Victimes d’abus sexuels au sein des Témoins de Jéhovah

Parallèlement à la sortie du rapport d’enquête de la Commission indépendante sur les abus sexuel sur enfant (Independent Inquiry into Child Sexual Abuse- IICSA) menée dans plusieurs communautés religieuses anglaises et galloises, plusieurs anciens Témoins de Jéhovah, victimes d’abus sexuels au sein de leur congrégation pendant leur enfance, ont pris la parole dans le journal Sky News pour dénoncer la politique de la communauté sur ce sujet.

Selon eux la communauté met en danger ses fidèles en omettant de signaler les agressions à la police et en permettant aux agresseurs repentants de rester dans leur congrégation, parfois sans le signaler aux autres membres. Les témoins affirment aussi que la communauté ne soutient pas les victimes et leur demande un haut niveau de preuve, comme la présence de deux témoins, pour considérer une agression comme crédible.

Emily, agressée sexuellement à partir de l’âge de quatre ans, a été traitée de menteuse lorsqu’elle a dénoncé les faits à l’âge de huit ans. Ses interlocuteurs Témoins de Jéhovah qui ne cessaient de lui répéter « les menteurs n’hériteront pas du royaume de Dieu », la menaçaient ainsi de ne pas être sauvée lors de l’Armageddon. Son agresseur, Peter Stewart, n’a pas été exclu de sa congrégation grâce au repentir au cours duquel il a affirmé n’avoir pas commis d’autres agressions. Pourtant Emily apprendra plus tard que trois autres jeunes filles avaient été victimes d’agression par le même homme.

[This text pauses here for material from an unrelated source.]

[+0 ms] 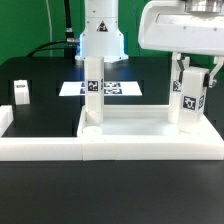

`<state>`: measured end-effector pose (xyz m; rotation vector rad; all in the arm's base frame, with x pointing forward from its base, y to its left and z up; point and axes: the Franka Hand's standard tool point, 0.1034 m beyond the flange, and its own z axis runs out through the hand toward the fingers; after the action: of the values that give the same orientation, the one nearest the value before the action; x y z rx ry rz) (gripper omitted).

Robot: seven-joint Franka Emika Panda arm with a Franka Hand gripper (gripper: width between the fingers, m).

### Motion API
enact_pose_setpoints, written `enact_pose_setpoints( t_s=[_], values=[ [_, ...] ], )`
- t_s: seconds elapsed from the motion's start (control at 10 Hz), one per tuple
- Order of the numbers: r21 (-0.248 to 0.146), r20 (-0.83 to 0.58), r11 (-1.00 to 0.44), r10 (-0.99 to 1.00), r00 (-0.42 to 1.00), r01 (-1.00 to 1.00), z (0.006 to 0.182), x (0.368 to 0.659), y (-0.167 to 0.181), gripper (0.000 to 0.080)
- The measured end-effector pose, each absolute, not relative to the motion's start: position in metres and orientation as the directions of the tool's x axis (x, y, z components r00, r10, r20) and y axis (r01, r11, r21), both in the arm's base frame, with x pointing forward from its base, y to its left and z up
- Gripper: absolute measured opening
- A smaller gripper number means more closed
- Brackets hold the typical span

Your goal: Assemble desk

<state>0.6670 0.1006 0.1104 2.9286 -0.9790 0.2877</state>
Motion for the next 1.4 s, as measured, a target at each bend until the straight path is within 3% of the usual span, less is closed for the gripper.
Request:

Les Anciens ont du mal à passer outre les directives du manuel Faites paître le troupeau de Dieu qui stipule, entre autres, qu’au moins deux personnes doivent corroborer les dires d’une victime d’agression pour la considérer comme vraie. Le guide stipule également que si l’acte répréhensible n’est pas prouvé, ils doivent envoyer un rapport au siège de leur congrégation. Selon Lloyd Evans, un ancien de la communauté, ces informations seraient traitées dans une base de données.

Si le manuel ne décourage pas les victimes de porter plainte, elles n’y sont pas encouragées, et ne sont pas incitées par les Anciens à le faire. En effet, explique Lacie Jones, une victime d’abus sexuel, « pour pouvoir parler à la police, ils devraient démissionner de leur poste d’anciens ». Si son agresseur a finalement été condamné à neuf ans de prison en 2020, d’autres ne vont jamais jusqu’au procès, car aller à la police équivaut à trahir Jéhovah en faisant confiance au monde extérieur considéré comme mauvais. Prendre ce risque pourrait exposer la victime au rejet de sa famille.

La méfiance vis-à-vis du monde extérieur est constamment entretenue. Dans une vidéo récente, David Splane membre de l’organe directeur des Témoins de Jéhovah aux États-Unis, a demandé à ses fidèles de « ne pas croire les paroles des personnes qui ne suivent pas la foi, mais que ces paroles pourraient être nuisibles. » Il est allé plus loin en leur recommandant « d’être sceptiques quant aux jugements des tribunaux » et a ajouté « : « Si quelqu’un est reconnu coupable par des hommes, cela ne veut pas dire qu’il est coupable aux yeux de Dieu ».

Même si les responsables Témoins de Jéhovah affirment que les abus sexuels sont signalés « aux autorités laïques externes », le fonctionnement interne de l’organisation, défaillant dans la protection des enfants et poussant à la méfiance des autorités extérieures, crée un environnement favorable aux délinquants sexuels. Ce qu’avait déjà constaté la Commission royale australienne lors de son enquête sur les abus sexuels sur mineurs dans les institutions.